# All.n.One Loom



## Scrubbienut (Dec 26, 2011)

Soooo excited! Received my new loom from AKB. It's small gauge so now I can use regular worsted weight yarn for socks.....I have a ton in my stash. Starting off by doing a gauge swatch and then following along on Isela's SAL on the AKB blog. 
I had a thought that if the company would make extra slider pegs available you could do two socks at a time or little hats or whatever. Maybe they already have those? I emailed them with that question. 
Anyway, must go work on my swatch. Hope you all have a great day!


----------



## hoodedmaiden60 (Mar 16, 2011)

Awww thats awesome .. im glad ur haveing fun with ur loom.. someone mentions that hobby lobby is gonna sell them,, i hope to get one as soon as they open in my area Have a great time !


----------



## Mary Cardiff (Mar 18, 2012)

I am still waiting for my All in one loom, Had an e mail two weeks ago to say it had been shipped,I paid the highest rate of Postage,that cost as much as the loom,Iam getting a fed up waiting,The money went out of my account the day I ordered it and that was 3 weeks ago,


----------



## Scrubbienut (Dec 26, 2011)

Mary Cardiff said:


> I am still waiting for my All in one loom, Had an e mail two weeks ago to say it had been shipped,I paid the highest rate of Postage,that cost as much as the loom,Iam getting a fed up waiting,The money went out of my account the day I ordered it and that was 3 weeks ago,


Sorry to hear that, Mary.
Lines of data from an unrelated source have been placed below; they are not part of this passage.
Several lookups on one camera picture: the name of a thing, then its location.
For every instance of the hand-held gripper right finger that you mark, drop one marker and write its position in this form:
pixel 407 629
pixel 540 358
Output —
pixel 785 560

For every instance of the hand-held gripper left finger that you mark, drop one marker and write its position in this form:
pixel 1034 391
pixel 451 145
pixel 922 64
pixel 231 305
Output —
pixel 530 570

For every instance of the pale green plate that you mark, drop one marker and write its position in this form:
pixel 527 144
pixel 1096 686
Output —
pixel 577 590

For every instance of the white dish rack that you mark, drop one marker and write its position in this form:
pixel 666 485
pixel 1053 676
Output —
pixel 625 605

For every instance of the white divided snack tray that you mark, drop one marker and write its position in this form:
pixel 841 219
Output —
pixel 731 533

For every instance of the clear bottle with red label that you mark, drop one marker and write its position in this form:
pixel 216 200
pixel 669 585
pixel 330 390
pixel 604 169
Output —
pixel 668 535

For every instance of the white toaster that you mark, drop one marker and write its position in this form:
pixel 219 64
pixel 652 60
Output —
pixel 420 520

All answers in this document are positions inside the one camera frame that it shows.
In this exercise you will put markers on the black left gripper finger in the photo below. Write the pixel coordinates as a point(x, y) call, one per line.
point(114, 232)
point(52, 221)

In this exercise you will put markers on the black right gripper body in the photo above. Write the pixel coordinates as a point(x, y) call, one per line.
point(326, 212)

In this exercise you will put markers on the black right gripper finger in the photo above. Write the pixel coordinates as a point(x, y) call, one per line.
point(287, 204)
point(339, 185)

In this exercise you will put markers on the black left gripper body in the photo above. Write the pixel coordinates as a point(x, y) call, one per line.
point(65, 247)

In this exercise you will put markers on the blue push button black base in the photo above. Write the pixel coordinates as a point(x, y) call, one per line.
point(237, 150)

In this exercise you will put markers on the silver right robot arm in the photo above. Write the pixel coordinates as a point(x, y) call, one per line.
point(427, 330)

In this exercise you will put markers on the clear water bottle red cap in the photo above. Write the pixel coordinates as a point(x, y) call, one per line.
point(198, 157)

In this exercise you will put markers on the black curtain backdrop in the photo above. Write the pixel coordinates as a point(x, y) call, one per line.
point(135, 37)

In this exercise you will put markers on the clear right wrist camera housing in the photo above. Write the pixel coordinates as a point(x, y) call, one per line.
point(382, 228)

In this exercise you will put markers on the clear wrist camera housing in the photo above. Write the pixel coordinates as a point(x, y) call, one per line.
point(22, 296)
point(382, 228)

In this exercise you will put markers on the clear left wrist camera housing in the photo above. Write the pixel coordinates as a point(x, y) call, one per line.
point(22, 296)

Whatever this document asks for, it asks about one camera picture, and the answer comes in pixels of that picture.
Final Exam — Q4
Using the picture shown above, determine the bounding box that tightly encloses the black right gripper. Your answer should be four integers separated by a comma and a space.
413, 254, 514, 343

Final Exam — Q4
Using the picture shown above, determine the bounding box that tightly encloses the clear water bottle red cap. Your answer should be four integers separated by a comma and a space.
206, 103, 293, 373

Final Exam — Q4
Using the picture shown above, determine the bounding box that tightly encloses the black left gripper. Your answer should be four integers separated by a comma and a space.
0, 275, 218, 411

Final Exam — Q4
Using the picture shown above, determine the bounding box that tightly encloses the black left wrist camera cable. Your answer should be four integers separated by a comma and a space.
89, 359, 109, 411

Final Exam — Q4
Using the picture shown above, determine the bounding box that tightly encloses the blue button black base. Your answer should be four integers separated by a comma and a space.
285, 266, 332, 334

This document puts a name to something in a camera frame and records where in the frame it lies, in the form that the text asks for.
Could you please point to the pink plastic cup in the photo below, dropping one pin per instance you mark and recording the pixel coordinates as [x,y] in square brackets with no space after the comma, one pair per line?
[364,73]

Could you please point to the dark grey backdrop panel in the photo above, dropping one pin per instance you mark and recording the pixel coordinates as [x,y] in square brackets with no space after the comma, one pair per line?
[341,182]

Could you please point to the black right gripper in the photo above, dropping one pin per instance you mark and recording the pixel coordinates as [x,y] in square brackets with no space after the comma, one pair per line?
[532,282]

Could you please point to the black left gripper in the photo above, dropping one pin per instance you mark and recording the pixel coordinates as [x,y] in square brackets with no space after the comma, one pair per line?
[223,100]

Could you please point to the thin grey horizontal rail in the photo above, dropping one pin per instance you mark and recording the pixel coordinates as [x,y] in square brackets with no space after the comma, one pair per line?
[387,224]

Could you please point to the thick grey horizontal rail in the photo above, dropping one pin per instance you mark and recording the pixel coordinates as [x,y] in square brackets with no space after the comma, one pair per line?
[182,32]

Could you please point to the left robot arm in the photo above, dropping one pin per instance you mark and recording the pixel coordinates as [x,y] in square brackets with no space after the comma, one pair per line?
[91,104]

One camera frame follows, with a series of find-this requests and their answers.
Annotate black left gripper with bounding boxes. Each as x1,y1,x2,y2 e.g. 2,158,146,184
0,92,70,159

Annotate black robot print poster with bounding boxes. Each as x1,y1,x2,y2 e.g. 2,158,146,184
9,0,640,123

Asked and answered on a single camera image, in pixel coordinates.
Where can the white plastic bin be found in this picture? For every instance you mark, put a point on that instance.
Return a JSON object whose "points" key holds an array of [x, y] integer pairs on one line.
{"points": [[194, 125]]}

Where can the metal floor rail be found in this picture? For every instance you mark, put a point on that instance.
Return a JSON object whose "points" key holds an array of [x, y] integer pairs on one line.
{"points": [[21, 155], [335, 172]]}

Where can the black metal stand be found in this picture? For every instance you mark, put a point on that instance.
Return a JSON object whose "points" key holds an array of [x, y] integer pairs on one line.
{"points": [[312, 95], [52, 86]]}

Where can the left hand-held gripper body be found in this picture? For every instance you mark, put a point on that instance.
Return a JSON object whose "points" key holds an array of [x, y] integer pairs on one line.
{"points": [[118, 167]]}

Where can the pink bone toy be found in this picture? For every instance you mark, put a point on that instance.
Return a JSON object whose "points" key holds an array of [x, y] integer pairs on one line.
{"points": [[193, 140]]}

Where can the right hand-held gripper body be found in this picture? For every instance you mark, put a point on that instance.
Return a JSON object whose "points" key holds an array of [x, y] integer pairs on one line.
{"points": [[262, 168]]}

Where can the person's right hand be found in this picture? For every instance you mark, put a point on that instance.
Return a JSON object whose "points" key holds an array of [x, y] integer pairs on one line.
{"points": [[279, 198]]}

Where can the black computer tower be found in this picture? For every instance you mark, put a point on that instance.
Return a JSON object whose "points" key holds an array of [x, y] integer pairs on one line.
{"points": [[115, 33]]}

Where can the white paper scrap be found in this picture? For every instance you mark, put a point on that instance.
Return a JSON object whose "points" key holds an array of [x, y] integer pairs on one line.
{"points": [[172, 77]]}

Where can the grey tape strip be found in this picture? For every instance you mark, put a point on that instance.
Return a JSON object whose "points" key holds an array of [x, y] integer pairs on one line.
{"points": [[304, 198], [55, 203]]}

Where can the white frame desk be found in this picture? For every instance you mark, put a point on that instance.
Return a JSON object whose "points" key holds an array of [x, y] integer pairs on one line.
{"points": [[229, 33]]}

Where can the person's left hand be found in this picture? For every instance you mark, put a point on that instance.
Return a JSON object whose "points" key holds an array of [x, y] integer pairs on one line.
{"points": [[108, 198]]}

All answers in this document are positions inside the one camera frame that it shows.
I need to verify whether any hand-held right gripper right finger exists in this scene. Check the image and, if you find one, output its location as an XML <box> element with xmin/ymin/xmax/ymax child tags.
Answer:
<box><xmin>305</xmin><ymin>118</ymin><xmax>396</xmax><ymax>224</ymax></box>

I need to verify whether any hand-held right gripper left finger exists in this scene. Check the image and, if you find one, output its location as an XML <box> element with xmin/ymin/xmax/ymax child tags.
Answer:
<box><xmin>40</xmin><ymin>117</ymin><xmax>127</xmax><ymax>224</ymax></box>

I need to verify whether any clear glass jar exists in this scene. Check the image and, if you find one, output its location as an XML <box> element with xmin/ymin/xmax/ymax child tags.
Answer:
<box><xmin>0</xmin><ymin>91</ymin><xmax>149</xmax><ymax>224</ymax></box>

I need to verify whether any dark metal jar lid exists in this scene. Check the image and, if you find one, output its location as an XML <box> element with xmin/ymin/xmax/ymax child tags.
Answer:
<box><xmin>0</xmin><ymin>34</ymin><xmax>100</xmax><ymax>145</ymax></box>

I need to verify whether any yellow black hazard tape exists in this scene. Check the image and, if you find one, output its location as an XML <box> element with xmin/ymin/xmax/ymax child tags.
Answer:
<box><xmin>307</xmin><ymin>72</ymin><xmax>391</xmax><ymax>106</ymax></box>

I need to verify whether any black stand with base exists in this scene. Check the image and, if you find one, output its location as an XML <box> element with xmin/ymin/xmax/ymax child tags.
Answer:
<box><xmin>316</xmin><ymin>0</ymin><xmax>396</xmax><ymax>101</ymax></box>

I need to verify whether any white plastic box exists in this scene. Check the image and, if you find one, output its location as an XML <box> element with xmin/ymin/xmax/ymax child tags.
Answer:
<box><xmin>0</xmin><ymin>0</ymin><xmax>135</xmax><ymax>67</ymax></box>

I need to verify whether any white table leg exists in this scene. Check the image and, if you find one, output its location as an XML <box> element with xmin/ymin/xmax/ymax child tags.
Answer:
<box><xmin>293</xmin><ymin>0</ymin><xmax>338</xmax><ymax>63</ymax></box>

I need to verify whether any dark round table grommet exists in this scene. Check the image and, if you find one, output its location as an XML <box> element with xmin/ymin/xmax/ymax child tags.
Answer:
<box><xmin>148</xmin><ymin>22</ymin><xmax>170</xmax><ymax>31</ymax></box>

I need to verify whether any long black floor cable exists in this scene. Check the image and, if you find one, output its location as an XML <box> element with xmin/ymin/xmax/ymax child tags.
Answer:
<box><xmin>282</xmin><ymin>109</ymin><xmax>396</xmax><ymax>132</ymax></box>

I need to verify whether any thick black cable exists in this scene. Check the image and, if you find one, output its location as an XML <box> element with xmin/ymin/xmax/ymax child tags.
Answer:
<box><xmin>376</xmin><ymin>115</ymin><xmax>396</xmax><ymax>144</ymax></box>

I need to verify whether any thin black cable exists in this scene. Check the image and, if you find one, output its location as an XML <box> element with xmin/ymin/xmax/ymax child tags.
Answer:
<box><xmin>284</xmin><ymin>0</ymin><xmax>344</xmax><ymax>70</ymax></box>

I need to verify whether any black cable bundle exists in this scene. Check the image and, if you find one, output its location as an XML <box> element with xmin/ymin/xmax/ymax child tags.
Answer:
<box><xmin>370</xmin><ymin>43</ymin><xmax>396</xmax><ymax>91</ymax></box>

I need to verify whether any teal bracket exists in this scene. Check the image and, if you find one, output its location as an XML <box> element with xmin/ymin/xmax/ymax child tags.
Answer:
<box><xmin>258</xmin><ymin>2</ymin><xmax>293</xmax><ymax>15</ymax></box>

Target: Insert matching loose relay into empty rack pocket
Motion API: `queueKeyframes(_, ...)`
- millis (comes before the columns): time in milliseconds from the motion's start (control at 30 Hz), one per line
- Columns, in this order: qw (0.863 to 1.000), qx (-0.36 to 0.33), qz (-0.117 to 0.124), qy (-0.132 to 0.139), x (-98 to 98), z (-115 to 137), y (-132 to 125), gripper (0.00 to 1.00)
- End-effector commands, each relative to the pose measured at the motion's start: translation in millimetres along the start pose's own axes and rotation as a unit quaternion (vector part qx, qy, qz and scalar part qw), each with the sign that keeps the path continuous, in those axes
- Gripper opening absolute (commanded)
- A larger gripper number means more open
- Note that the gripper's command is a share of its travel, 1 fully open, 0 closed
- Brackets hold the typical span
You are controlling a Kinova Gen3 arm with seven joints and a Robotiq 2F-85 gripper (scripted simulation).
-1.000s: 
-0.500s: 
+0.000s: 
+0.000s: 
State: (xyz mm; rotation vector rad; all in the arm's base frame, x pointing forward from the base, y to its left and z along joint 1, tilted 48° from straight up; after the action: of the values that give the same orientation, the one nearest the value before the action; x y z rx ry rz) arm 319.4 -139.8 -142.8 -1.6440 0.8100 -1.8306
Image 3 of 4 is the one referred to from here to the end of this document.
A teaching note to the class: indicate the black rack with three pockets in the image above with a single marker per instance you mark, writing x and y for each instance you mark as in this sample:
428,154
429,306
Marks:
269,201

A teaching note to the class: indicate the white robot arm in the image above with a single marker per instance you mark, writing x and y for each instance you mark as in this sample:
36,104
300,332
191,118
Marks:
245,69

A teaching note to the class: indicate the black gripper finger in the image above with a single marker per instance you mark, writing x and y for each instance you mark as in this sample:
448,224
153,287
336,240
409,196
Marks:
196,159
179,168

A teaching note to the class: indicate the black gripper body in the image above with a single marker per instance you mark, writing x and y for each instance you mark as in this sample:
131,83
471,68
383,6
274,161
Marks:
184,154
It's a really nice loom....once you finally get it, I think you will like it. It's so much easier to use, for me anyway. I can see it better than the adj sock loom with the tiny metal pags plus you can use worsted weight yarn.


----------



## lvsroses (Feb 21, 2012)

I would get in contact with your Postal Company and have them do a check. Could be some not so honest postman thought his wife might like a nice gift.


----------



## Mary Cardiff (Mar 18, 2012)

It could be your end,Getting no help fron KB,the link they give for tracking didnt work,I got a message there wasnt an order of that number,I have paid by Pay Pal so that will be safe,Tw0 years ago after I ordered something fron the USA someone tried to take money out of my bank account,When it happened a second time after an order from the USA I said I would never order fron there again,Thank goodness my bank stopped it in time and froze my account,


----------



## Mary Cardiff (Mar 18, 2012)

Just tried again,Tried to track My ALL in one loom,all I get back from KB is no such order number, I could scream,


----------



## lvsroses (Feb 21, 2012)

Good luck! I hope it comes soon.


----------



## Txstitcher (Feb 25, 2011)

That is strange you are having problems receiving your loom from them. They are usually very good with shipping and communication. I hope nothing got lost or something. I do hope you get it soon. It is a very nice loom. Is there any chance you have a slightly wrong number you are checking on? 


Mary Cardiff said:


> Just tried again,Tried to track My ALL in one loom,all I get back from KB is no such order number, I could scream,


----------



## Mary Cardiff (Mar 18, 2012)

Its the right number,that is its the one they gave me in a E mail,


----------



## Mary Cardiff (Mar 18, 2012)

This one of the messages I get


----------



## Txstitcher (Feb 25, 2011)

Oh, I have had that problem with a different company for something. Sometimes it isn't set up right for us to actually track it. Unless you have actually subscribed with the company. I didn't subscribe to them, and have gotten the same type of message before. You can email the loom company to see if they have an idea of the where abouts. But I would allow 4-6 weeks for delivery. I really believe you will get your loom. Sorry it seems like forever getting it.


----------



## Mary Cardiff (Mar 18, 2012)

I would feel so much better, if they would reply to one of my e mails,


----------



## Mary Cardiff (Mar 18, 2012)

Just phoned Pay Pal,They could get my money back today,Said I didnt want that,I thoufgt if Pay Pal e mailed them they would reply,


----------



## coffeejo (Feb 6, 2012)

Hey there, Look on your postage receipt and check for the tracking number. You can go online with your postal company and track to see where it's at!


----------



## Mary Cardiff (Mar 18, 2012)

Had 3 e mails form KB this evening,I had been given the wrong tracking number,But they tracked for me and it arrived at Customs in the Uk on the may the 8th,should be able to tell me more tomorrow, Alls well that end well,


----------



## coffeejo (Feb 6, 2012)

OMG, LOL, you can start a story with everwhere it went! so glad it worker out for you!!!


----------



## Mary Cardiff (Mar 18, 2012)

At last found how to track my Loom,It left Customs UK today,should have it by the weekend,Must keep my finger of the wool/yarn I bought today


----------



## coffeejo (Feb 6, 2012)

That's so cool looking, did you use a sock loom or just a round loom? I haven't been brave enough to try sock's yet! LOL


----------



## Mary Cardiff (Mar 18, 2012)

I did it on a round 24 peg loom,The other sock the red stripe goes down not around,The yarn is called Paintbox.Bought some more today got 2 balls Start eack sock with a new ball,That way there should match,not the same colour, this is shades of brown,Any yarn over I will make a child hat,


----------



## lvsroses (Feb 21, 2012)

Good for you! Happy looming!


----------